Im letzten Beitrag wurden einige
Auswüchse der ersten und zweiten Generation neuerer soziologischer
Systemtheorien nach dem Tode Niklas Luhmanns kritisiert. Die aufgezeigten
Probleme beschränken sich aber nicht allein auf die neueren Systemtheorien
sondern scheinen vielmehr Symptome zu sein, von denen die deutsche Soziologie
als Gesamtdisziplin betroffen zu sein scheint. Das damit verbundene Unbehagen
artikuliert sich in letzter Zeit auch vermehrt im Blog der Deutschen Gesellschaft für
Soziologie. Trotz unterschiedlicher theoretischer Perspektiven kommen die
verschiedenen Autorinnen und Autoren zu ähnlichen Diagnosen hinsichtlich des Zustands der Disziplin. Ganz allgemein
formuliert, besteht das Problem darin, dass die Komplexität der modernen
Gesellschaft nach wie vor die etablierten Selbstbeschreibungssemantiken der Gesellschaft
vor scheinbar unüberwindbare Herausforderungen stellen.

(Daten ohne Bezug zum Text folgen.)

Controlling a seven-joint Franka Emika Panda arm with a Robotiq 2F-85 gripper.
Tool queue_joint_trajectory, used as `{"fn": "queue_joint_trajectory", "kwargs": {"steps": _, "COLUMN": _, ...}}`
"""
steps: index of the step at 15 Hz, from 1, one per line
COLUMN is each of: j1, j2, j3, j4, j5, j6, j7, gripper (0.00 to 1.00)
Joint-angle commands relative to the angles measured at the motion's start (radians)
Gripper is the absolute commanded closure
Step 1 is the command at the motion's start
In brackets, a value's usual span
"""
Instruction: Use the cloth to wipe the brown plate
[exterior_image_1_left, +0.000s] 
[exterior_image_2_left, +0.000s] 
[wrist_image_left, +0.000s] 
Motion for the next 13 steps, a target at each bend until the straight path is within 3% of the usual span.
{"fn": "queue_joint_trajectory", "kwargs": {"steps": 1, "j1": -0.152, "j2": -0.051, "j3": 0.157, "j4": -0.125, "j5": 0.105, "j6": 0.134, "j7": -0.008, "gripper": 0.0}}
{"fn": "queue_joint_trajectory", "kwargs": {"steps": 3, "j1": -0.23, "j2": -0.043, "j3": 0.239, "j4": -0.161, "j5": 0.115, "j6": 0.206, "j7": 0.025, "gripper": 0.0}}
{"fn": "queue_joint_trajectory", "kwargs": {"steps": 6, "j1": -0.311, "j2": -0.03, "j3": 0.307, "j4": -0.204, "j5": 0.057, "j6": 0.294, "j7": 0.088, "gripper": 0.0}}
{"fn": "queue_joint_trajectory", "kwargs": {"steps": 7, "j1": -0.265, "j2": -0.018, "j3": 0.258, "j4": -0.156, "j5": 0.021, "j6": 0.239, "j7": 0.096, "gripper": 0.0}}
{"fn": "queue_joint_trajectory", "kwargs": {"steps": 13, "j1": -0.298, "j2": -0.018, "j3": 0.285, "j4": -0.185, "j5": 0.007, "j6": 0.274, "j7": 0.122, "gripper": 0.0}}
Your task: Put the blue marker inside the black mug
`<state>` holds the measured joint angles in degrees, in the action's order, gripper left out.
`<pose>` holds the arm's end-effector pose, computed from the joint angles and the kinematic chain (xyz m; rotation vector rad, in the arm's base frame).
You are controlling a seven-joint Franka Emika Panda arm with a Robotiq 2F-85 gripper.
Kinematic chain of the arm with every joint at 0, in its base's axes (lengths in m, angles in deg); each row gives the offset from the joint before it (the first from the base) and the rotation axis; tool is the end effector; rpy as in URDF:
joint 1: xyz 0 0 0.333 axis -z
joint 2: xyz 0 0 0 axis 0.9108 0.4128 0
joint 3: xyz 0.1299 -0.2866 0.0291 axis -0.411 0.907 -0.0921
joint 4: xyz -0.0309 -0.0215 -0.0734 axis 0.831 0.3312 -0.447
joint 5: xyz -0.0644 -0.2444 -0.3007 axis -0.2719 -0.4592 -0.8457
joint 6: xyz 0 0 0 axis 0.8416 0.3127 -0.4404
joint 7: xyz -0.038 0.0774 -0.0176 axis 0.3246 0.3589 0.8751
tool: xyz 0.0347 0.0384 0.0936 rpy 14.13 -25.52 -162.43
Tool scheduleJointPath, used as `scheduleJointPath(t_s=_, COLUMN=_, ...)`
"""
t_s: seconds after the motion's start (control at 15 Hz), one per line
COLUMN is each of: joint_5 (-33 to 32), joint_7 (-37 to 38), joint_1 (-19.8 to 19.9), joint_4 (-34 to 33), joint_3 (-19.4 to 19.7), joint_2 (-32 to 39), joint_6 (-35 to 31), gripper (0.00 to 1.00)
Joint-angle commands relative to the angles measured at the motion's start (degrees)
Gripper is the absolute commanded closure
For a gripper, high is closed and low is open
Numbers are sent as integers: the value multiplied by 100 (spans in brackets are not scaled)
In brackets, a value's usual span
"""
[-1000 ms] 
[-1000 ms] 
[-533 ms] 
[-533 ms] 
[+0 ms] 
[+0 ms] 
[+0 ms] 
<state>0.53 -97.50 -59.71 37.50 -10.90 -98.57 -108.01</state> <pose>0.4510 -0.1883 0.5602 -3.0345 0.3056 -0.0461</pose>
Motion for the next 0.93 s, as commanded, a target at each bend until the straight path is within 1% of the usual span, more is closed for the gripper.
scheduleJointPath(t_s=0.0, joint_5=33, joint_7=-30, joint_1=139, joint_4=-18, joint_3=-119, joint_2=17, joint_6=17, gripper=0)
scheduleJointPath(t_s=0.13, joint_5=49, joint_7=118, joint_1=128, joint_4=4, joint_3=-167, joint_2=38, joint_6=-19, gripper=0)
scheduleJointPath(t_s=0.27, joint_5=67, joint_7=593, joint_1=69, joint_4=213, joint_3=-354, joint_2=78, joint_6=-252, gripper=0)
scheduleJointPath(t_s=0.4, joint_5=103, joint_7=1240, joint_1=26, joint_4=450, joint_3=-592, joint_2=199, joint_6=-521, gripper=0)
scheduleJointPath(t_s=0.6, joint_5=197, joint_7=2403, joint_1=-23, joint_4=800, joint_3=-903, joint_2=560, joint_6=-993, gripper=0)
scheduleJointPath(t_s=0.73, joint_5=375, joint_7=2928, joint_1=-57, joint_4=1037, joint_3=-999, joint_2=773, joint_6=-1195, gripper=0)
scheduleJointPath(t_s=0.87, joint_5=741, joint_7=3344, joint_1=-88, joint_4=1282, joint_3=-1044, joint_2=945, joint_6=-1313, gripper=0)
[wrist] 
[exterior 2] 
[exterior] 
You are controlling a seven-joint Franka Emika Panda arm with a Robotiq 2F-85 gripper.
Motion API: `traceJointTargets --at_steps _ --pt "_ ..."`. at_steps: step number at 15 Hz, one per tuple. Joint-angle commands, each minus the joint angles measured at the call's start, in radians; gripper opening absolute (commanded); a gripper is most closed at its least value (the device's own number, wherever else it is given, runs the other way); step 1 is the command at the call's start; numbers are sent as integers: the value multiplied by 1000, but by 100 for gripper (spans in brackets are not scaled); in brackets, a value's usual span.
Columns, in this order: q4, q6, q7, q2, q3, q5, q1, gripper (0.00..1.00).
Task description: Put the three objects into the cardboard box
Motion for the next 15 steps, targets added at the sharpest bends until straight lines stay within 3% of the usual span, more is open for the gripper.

Bisher sticht in der
gesamtgesellschaftlichen als auch der soziologischen Wahrnehmung vorwiegend die
Krisenhaftigkeit der Moderne hervor. Die Frage ist allerdings, handelt es sich
tatsächlich um das Charakteristikum der modernen Gesellschaft oder nur um eine
Krise ihrer Selbstbeschreibungsformate? So wird zwar das Fehlen eines
gesellschaftsweit gültigen Narrativs beklagt, dass noch für alle Menschen eine
Orientierung bieten könnte und einige wissenschaftliche Beobachter haben die
Bemühungen um ein wissenschaftliches Beschreibungsangebot bereits aufgegeben –
Stichwort Postmoderne. Doch betonen nicht gerade die Klagen die Notwendigkeit
einer solchen modernen Beschreibung der modernen Gesellschaft? Der Versuch dies
zu leisten, gestaltet sich allerdings immer mehr wie die Quadratur des Kreises. Doch
möglicherweise besteht genau darin das Kunststück.